» EXERCISE REQUIREMENTS
Your answer should reproduce every line of the material in which the word "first" occurs.

::::

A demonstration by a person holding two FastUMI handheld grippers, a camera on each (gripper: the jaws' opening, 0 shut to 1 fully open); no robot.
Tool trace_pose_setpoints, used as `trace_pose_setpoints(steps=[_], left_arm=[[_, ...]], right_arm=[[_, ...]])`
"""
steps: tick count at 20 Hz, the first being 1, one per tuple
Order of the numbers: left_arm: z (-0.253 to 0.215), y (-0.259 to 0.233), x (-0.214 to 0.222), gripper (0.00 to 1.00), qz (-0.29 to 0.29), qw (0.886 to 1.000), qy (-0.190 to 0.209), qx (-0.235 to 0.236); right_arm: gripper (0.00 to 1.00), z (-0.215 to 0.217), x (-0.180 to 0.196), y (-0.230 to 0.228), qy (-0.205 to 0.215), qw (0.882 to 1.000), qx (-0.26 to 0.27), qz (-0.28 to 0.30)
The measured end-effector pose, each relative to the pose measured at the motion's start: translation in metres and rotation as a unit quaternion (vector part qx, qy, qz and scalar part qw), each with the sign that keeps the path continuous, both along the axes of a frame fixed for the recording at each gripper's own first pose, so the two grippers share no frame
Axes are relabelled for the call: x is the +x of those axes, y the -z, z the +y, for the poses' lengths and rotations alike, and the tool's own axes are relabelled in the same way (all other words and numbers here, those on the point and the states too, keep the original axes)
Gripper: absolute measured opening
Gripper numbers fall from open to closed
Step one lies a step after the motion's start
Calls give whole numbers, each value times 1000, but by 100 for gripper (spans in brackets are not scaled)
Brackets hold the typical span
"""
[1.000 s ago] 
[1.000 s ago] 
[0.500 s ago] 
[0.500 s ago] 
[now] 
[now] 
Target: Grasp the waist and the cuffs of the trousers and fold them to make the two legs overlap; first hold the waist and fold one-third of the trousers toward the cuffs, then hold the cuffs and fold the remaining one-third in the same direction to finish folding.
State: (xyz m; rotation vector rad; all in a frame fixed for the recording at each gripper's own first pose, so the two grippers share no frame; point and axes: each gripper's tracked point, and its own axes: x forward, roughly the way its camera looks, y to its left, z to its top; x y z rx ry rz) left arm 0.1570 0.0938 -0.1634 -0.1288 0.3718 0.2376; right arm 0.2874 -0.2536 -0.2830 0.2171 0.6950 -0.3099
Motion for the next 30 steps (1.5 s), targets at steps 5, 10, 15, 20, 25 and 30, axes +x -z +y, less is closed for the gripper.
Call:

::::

» RESULT FOR THIS EXERCISE
steps: tick count at 20 Hz, the first being 1, one per tuple
The measured end-effector pose, each relative to the pose measured at the motion's start: translation in metres and rotation as a unit quaternion (vector part qx, qy, qz and scalar part qw), each with the sign that keeps the path continuous, both along the axes of a frame fixed for the recording at each gripper's own first pose, so the two grippers share no frame
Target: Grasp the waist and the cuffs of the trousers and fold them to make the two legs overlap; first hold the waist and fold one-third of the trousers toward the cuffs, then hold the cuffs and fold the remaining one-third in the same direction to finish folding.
State: (xyz m; rotation vector rad; all in a frame fixed for the recording at each gripper's own first pose, so the two grippers share no frame; point and axes: each gripper's tracked point, and its own axes: x forward, roughly the way its camera looks, y to its left, z to its top; x y z rx ry rz) left arm 0.1570 0.0938 -0.1634 -0.1288 0.3718 0.2376; right arm 0.2874 -0.2536 -0.2830 0.2171 0.6950 -0.3099

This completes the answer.